Exceptionnel: Les quatre saisons des Pays d’en haut !

Je m’en confesse au fantôme du Curé Labelle. J’avais savouré la première saison des Pays d’en haut au moment de sa sortie, mais mon activité politique ne m’avait pas permis de suivre attentivement la suite.

Maintenant que la série a connu sa finale (excellente) de fin de quatrième saison, ma conjointe et moi avons fait notre devoir de téléspectateurs québécois en regardant en rafale les trois saisons restantes. Notre verdict: un régal, un must.

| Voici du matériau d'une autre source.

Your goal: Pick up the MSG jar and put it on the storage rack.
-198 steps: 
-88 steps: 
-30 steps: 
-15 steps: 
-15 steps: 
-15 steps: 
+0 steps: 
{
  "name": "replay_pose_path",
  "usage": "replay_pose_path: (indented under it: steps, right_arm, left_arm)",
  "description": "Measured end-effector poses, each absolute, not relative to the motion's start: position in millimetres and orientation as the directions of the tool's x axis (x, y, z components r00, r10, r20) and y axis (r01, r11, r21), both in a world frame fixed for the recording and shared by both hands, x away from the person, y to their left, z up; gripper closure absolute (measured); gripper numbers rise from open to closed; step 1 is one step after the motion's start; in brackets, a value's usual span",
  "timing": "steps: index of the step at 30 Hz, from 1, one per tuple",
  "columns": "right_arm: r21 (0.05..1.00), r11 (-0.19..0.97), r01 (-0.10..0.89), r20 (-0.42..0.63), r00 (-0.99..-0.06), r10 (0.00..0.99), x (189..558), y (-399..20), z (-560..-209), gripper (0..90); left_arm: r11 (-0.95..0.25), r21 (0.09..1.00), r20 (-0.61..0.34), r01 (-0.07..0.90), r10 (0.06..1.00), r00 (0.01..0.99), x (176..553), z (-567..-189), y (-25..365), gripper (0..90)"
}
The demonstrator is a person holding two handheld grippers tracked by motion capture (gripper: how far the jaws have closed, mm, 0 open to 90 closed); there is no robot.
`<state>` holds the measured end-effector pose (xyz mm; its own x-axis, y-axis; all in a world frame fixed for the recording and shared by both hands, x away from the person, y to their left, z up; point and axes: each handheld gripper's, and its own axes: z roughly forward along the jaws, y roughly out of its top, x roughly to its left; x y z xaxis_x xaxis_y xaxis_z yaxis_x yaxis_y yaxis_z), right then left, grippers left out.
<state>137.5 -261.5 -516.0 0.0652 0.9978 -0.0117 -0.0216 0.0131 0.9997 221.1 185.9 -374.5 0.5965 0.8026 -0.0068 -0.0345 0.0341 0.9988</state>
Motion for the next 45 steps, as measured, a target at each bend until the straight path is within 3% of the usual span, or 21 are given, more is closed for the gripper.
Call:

La première saison était exceptionnelle. Le reboot de ce classique par le scénariste Gilles Desjardins lui donne une profondeur et une saveur nouvelles, des dialogues pétillants et efficaces. Le défi de la première saison était, sur fond de triangle amoureux, de rendre vraisemblable le consentement de Donalda à marier Séraphin et non le bel Alexis. Le défi fut remarquablement relevé. Il ferme les dernières minutes de la première saison comme un nœud savamment préparé depuis la toute première scène.